National Clinical Research Center for Ocular Diseases, Eye Hospital, Wenzhou Medical University, Wenzhou, China.
School of Optometry and Vision Science, University of New South Wales, Sydney, NSW, Australia.
Front Endocrinol (Lausanne). 2024 Sep 20;15:1420948. doi: 10.3389/fendo.2024.1420948. eCollection 2024.
The long-term glucose monitoring is essential to the risk assessment of diabetic retinopathy (DR), the aim of this study was to investigate the predictive ability of visit-to-visit fasting blood glucose (FBG) indices on the risk of DR.
This was a community-based, cohort study conducted from 2013 to 2021. DR was diagnosed by digital fundus photography. The FPG indices included FBG, var. Associations of each FBG indices and DR were estimated using multinomial logistic regression models adjusting for confounders, and discrimination was determined by area under the curve (AUC). Predictive utility of different models was compared by changes in AUC, integrated discrimination improvement (IDI), and net reclassification index (NRI).

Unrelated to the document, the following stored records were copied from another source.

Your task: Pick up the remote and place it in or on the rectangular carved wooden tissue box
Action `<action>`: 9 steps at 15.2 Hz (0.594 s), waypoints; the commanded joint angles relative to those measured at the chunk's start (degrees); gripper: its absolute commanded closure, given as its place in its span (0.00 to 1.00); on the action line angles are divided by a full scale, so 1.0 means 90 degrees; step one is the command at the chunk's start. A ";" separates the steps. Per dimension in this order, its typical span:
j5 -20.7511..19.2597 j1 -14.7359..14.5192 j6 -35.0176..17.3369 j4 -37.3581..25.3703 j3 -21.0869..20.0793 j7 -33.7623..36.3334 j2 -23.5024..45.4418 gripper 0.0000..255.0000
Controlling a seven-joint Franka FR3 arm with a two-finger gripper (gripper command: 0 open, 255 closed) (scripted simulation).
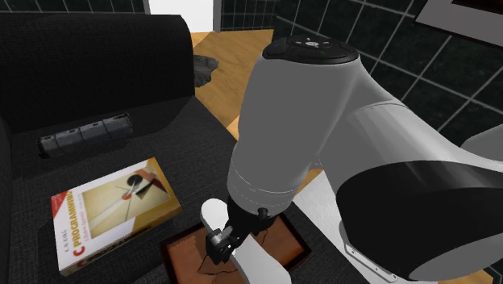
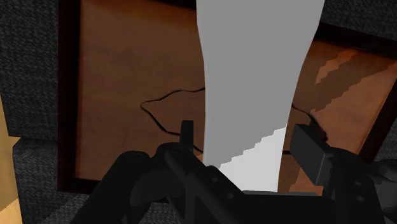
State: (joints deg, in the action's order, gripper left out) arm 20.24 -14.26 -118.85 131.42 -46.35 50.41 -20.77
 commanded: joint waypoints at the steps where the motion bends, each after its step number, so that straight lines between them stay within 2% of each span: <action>1: 0.0001 -0.0001 -0.0002 0.0000 -0.0001 0.0000 0.0000 1.00; 2: 0.0000 0.0000 -0.0002 0.0000 -0.0001 0.0000 0.0001 0.00; 7: 0.0001 0.0000 -0.0002 0.0000 -0.0001 0.0000 0.0000 0.00; 9: 0.0020 -0.0029 0.0461 -0.0282 0.0177 -0.0044 -0.0188 0.00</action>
State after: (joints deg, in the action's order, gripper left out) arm 20.46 -14.49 -116.51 130.13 -45.30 50.04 -21.93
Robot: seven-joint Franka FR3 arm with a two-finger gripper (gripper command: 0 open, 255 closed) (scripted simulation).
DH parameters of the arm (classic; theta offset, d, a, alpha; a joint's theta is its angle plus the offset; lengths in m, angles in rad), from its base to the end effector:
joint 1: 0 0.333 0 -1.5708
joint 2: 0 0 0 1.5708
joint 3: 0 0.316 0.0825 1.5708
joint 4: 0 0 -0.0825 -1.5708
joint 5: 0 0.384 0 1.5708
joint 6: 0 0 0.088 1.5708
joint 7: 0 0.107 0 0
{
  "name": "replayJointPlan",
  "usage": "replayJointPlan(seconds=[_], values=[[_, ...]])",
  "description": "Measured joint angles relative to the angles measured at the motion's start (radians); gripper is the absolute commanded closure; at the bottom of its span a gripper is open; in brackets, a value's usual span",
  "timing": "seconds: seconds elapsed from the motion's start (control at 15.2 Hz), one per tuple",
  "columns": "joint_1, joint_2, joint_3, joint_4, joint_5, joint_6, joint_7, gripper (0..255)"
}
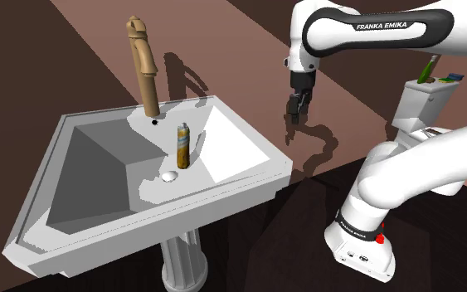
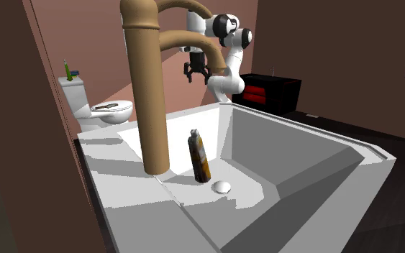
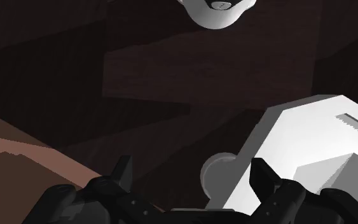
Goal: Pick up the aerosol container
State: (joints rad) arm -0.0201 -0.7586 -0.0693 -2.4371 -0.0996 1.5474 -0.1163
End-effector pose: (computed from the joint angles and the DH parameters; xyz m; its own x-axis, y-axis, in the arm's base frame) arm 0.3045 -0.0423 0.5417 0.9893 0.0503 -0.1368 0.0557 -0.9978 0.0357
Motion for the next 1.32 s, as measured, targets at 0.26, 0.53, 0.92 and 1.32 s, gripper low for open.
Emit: replayJointPlan(seconds=[0.26, 0.53, 0.92, 1.32], values=[[0.005, 0.057, 0.026, 0.024, 0.027, 0.035, 0.054, 0], [0.019, 0.182, 0.085, 0.077, 0.08, 0.111, 0.168, 0], [0.028, 0.37, 0.153, 0.196, 0.124, 0.194, 0.326, 0], [0.035, 0.592, 0.205, 0.381, 0.132, 0.246, 0.48, 0]])
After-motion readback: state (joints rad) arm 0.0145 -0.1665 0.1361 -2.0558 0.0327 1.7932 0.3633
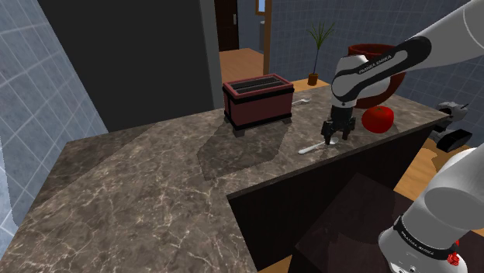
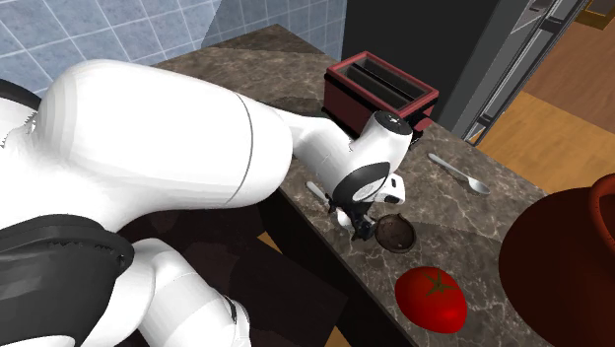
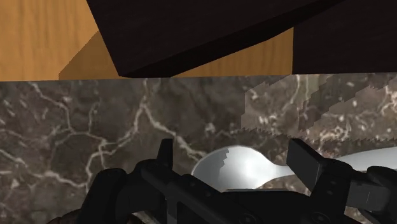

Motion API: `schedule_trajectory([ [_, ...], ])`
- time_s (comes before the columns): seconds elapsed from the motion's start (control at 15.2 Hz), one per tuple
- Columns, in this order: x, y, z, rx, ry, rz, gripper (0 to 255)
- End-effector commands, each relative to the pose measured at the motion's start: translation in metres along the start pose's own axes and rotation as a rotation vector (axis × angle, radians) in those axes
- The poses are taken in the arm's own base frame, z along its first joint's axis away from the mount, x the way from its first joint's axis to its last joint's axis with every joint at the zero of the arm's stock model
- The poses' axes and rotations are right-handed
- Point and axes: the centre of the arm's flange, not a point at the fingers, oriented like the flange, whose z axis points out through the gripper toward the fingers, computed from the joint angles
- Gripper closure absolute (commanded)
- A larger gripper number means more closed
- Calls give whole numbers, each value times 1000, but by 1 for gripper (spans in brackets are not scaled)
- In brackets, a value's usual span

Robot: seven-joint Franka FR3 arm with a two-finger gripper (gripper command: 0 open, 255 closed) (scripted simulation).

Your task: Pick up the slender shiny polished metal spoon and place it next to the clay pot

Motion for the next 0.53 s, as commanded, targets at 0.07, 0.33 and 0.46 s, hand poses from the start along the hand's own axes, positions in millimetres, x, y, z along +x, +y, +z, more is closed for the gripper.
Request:
schedule_trajectory([
  [0.07,0,0,4,0,1,0,0],
  [0.33,0,0,4,0,1,0,0],
  [0.46,0,0,4,0,1,0,255],
])
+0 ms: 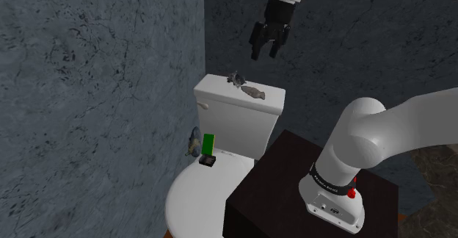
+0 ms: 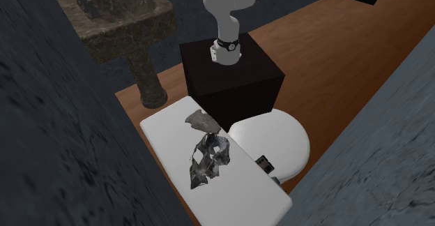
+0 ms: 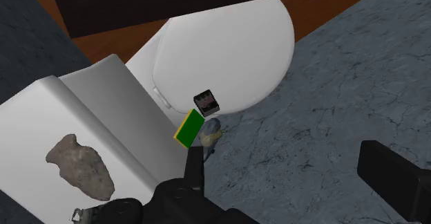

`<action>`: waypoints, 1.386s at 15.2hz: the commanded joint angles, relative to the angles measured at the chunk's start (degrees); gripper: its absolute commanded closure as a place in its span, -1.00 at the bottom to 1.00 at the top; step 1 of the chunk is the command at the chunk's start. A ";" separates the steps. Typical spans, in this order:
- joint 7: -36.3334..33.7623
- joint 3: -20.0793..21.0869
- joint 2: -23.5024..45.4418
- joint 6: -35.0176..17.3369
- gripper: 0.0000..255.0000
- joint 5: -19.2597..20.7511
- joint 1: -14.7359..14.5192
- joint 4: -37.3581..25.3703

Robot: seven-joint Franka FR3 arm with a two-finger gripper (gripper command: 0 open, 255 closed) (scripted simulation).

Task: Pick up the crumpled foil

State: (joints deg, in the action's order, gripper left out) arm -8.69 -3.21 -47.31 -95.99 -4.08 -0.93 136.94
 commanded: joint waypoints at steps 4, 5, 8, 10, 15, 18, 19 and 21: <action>-0.11 -0.72 4.24 -5.71 -1.00 0.83 1.05 0.94; -0.16 -0.97 5.77 -7.58 -1.00 1.08 1.39 1.10; -0.34 -1.76 10.64 -13.07 -1.00 1.76 2.38 1.17; -0.48 -2.34 14.10 -16.58 -1.00 2.14 2.99 0.84; -0.85 -3.89 23.30 -24.69 -1.00 2.76 4.38 -1.20; -1.02 -4.89 29.09 -28.99 -1.00 2.82 5.13 -3.25; -1.05 -5.22 31.04 -30.32 -1.00 2.78 5.36 -4.06; -1.10 -5.91 34.98 -32.80 -1.00 2.60 5.82 -5.88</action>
State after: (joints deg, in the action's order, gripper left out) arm -9.67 -8.82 -14.72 -127.34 -1.36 4.71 132.24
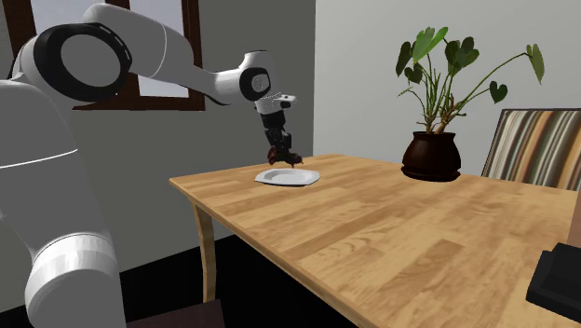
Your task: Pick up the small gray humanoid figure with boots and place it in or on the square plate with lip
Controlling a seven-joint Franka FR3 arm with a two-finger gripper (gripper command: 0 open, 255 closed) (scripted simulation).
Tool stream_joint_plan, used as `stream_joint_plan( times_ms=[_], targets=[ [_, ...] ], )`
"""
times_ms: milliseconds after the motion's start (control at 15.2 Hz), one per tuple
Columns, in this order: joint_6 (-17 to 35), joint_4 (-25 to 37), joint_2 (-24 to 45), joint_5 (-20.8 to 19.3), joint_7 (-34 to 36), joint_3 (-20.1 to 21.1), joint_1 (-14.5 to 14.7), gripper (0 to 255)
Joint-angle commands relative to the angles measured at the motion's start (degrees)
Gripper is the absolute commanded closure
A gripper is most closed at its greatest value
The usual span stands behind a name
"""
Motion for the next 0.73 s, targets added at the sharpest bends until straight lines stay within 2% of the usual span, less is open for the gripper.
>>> stream_joint_plan(
  times_ms=[0, 330, 396, 660],
  targets=[
    [0.36, -0.32, 0.00, -0.02, 0.05, 0.03, 0.02, 255],
    [0.36, -0.32, 0.00, -0.02, 0.05, 0.03, 0.02, 255],
    [0.36, -0.32, 0.00, -0.02, 0.05, 0.03, 0.02, 0],
    [0.35, -0.30, 0.01, -0.02, 0.05, 0.03, 0.02, 0]
  ],
)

This study analyzed 5054 participants, the mean age was 46.26 ± 11.44 years, and 2620 (51.84%) were women. After adjustment for confounders, the adjusted odds ratios (ORs) with 95% confidence intervals (CIs) for FBG, SD, CV, VIM, ARV, M-FBG, and cumulative FBG load were 1.62 (1.52-1.73), 2.74 (2.38-3.16), 1.78 (1.62-1.95), 1.11 (0.95-1.29), 1.72 (1.56-1.91), 2.15 (1.96-2.36), and 2.57 (2.31-2.85), respectively. The AUC of the model with separate cumulative FBG load and classical risk factors was 0.9135 (95%CI 0.8890-0.9380), and no substantive improvement in discrimination was achieved with the addition of other FBG indices once cumulative FBG load was in the model.
Cumulative FBG load is adequate for capturing the glucose-related DR risk, and the predictive utility of cumulative FBG load is not significantly improved by adding or replacing other FBG indices in the assessment of DR risk.
长期血糖监测对于糖尿病视网膜病变(DR)的风险评估至关重要,本研究旨在探讨随访空腹血糖(FBG)指标对 DR 风险的预测能力。
这是一项 2013 年至 2021 年进行的基于社区的队列研究。DR 通过数字眼底摄影诊断。FBG 指标包括 FBG、变异性等。使用多变量逻辑回归模型调整混杂因素后,估计每个 FBG 指标与 DR 的关联,并通过曲线下面积(AUC)确定判别能力。通过 AUC、综合判别改善(IDI)和净重新分类指数(NRI)的变化比较不同模型的预测效用。
本研究分析了 5054 名参与者,平均年龄为 46.26±11.44 岁,2620 名(51.84%)为女性。调整混杂因素后,FBG、SD、CV、VIM、ARV、M-FBG 和累积 FBG 负荷的调整比值比(OR)及其 95%置信区间(CI)分别为 1.62(1.52-1.73)、2.74(2.38-3.16)、1.78(1.62-1.95)、1.11(0.95-1.29)、1.72(1.56-1.91)、2.15(1.96-2.36)和 2.57(2.31-2.85)。单独累积 FBG 负荷和经典危险因素模型的 AUC 为 0.9135(95%CI 0.8890-0.9380),而在模型中加入其他 FBG 指标后,并未显著提高判别能力。
累积 FBG 负荷足以捕捉与血糖相关的 DR 风险,在评估 DR 风险时,添加或替换其他 FBG 指标并不能显著提高累积 FBG 负荷的预测效用。